In yet another recent example, The Intercept has just revealed that, in a report to the US Congress, the Biden administration continues to endorse claims of electoral fraud in Bolivia’s 2019 election, which at the time opened the door for a right-wing takeover of the government that lasted until near the end of 2020. As it happens, the left-wing governments in both Honduras and Bolivia are currently under threat from the right. In Bolivia, the opposition has mounted a general strike in the rich region of Santa Cruz. In Honduras, opposition politicians are calling for their supporters to have ready their ”white shirts,” a symbol of support for disgraced former president Hernandez and the corrupt clan that surrounded him. This is precisely the moment when Washington should be supporting elected governments, with whom they may have disagreements, not undermining them. Or is this what the State Department means when it “promotes democracy?”

These actions are part of a wider failure on Biden’s part to come to grips with the renewed emergence of progressive governments in Latin America. The most notable recent example of this was, of course, the embarrassing Summit of the Americas in Los Angeles, which many of the continent’s governments boycotted. Since then, Colombians have elected the progressive Gustavo Petro as president and Brazilians have, at the second attempt, the chance to bring back to power their former progressive president, Luiz Inácio Lula da Silva, “Lula”. [Lula won the Oct. 30 elections, defeating right-wing President Jair Bolsonaro.]

In an article for Aljazeera, Canadian academic John Kirk recently wrote that “it is time for the US to recognize that Latin America is being transformed, and the leftist activism of the 2020s represents a clear rejection of the policies of recent decades.” He argues that the region is open to dialogue with the US, but this has to be a respectful exchange of opinions, not “a top-down lecture.” He may be right: despite heavy sanctions, Venezuela has engaged in spasmodic dialogue with Washington as, to the limited extent possible, has Cuba.

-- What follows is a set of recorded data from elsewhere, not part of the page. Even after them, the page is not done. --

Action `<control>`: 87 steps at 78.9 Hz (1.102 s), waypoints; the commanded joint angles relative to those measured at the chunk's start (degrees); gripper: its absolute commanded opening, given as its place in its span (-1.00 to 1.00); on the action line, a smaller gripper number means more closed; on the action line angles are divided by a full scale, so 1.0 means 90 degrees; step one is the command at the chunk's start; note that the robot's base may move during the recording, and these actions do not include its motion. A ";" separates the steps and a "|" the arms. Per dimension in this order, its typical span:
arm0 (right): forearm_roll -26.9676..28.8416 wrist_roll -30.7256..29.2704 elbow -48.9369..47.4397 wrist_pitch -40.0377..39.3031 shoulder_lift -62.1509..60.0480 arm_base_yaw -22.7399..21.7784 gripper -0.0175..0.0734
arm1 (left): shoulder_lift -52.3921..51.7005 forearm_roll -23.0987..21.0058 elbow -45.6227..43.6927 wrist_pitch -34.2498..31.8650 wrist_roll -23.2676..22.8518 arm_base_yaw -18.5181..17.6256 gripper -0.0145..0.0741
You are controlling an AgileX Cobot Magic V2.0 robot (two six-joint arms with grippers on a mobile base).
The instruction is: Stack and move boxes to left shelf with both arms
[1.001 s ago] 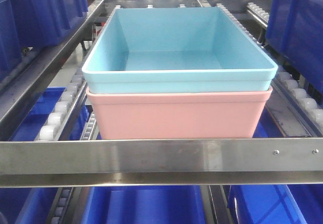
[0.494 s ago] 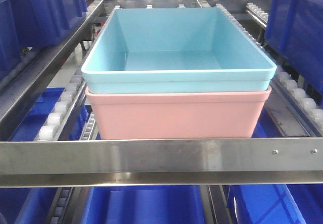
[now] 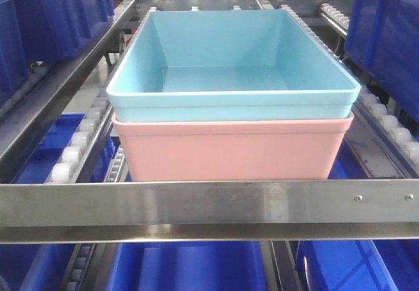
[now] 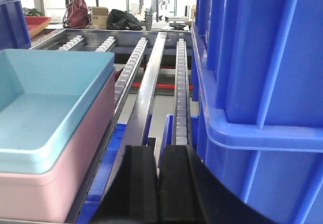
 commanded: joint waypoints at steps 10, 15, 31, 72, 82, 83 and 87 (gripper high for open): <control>0.0009 -0.0063 -0.0143 -0.0570 -0.0126 -0.0045 -0.51 | 0.0025 0.0030 -0.0200 -0.0552 0.0000 -0.0057 -0.68; 0.0009 -0.0063 -0.0143 -0.0570 -0.0126 -0.0045 -0.51 | 0.0025 0.0030 -0.0200 -0.0552 0.0000 -0.0057 -0.68; 0.0009 -0.0063 -0.0143 -0.0570 -0.0126 -0.0045 -0.51 | 0.0025 0.0030 -0.0200 -0.0552 0.0000 -0.0057 -0.68; 0.0009 -0.0063 -0.0143 -0.0570 -0.0126 -0.0045 -0.51 | -0.1953 -0.2860 0.1878 -0.1561 0.3229 0.2822 -0.67; 0.0009 -0.0063 -0.0143 -0.0570 -0.0126 -0.0045 -0.51 | -0.2723 -0.2806 0.2342 -0.1168 0.2881 0.3096 -0.67; 0.0009 -0.0063 -0.0143 -0.0570 -0.0126 -0.0045 -0.51 | -0.2786 -0.2793 0.2392 -0.1130 0.2855 0.3114 -0.67; 0.0009 -0.0063 -0.0143 -0.0570 -0.0126 -0.0045 -0.51 | -0.3017 -0.2620 0.2651 -0.1109 0.2610 0.3144 -0.67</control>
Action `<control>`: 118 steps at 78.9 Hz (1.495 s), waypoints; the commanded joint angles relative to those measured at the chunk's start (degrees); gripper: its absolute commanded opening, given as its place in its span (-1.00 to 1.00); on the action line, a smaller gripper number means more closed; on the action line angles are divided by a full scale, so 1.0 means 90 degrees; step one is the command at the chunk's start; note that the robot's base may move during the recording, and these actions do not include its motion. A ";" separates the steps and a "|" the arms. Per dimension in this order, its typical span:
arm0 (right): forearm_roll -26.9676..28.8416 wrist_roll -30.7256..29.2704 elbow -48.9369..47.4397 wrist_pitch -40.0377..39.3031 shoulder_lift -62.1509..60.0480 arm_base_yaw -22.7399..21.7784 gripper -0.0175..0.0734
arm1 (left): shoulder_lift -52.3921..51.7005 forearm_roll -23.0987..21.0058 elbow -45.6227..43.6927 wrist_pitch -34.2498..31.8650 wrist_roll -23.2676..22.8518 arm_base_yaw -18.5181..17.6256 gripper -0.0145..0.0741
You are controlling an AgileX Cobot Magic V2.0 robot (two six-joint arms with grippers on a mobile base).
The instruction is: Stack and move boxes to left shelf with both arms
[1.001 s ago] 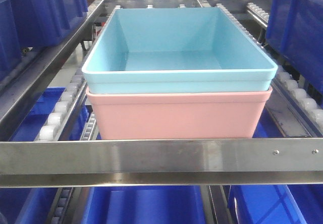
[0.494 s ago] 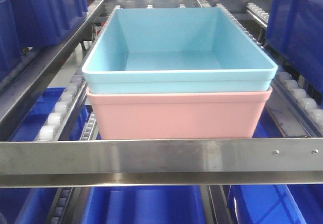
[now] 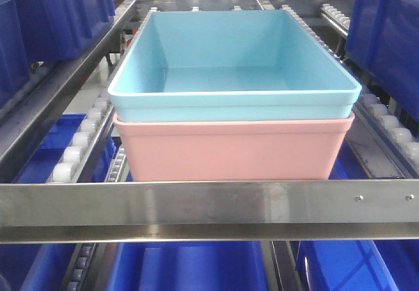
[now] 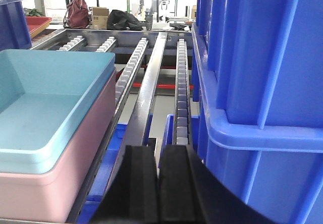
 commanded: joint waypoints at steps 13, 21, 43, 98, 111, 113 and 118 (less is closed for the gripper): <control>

Nicaragua, on the other hand, recently refused to accept new US ambassador Hugo Rodriguez after he promised the US Congress that he would “support using all economic and diplomatic tools to bring about a change in direction in Nicaragua.” Rodriguez went on to call Nicaragua a “pariah state,” displaying precisely the arrogance that Kirk described as the obstacle to any sensible dialogue between Washington and its southern neighbors. Meanwhile, Russia and China (and, indeed, other major states such as India, Japan and South Korea), offer development assistance free of the “top-down lectures” and “democracy promotion” which Washington believes it is entitled to employ. Until successive US governments learn to behave otherwise, they will continue to lose friends in Latin America rather than make new ones.

[Editor’s note: In the aftermath of President Biden’s recent signing of the Executive Order that bans U.S. companies from doing business in Nicaragua’s gold industry, the Canadian transnational Calibre Mining Corp that it will continue its operations in Nicaragua. Another company, UK-based Condor Gold, said it does not expect the sanctions imposed by the US to have an impact on its operation in the country. Last year the US slapped the “Renacer Act” sanctions on Nicaragua just days before the presidential elections. Now more sanctions hit Nicaragua right before the November 6 municipal elections as a way to try to sway voters.]

John Perry is based in Masaya, Nicaragua and writes for the Council on Hemispheric Affairs, London Review of Books, FAIR and other outlets.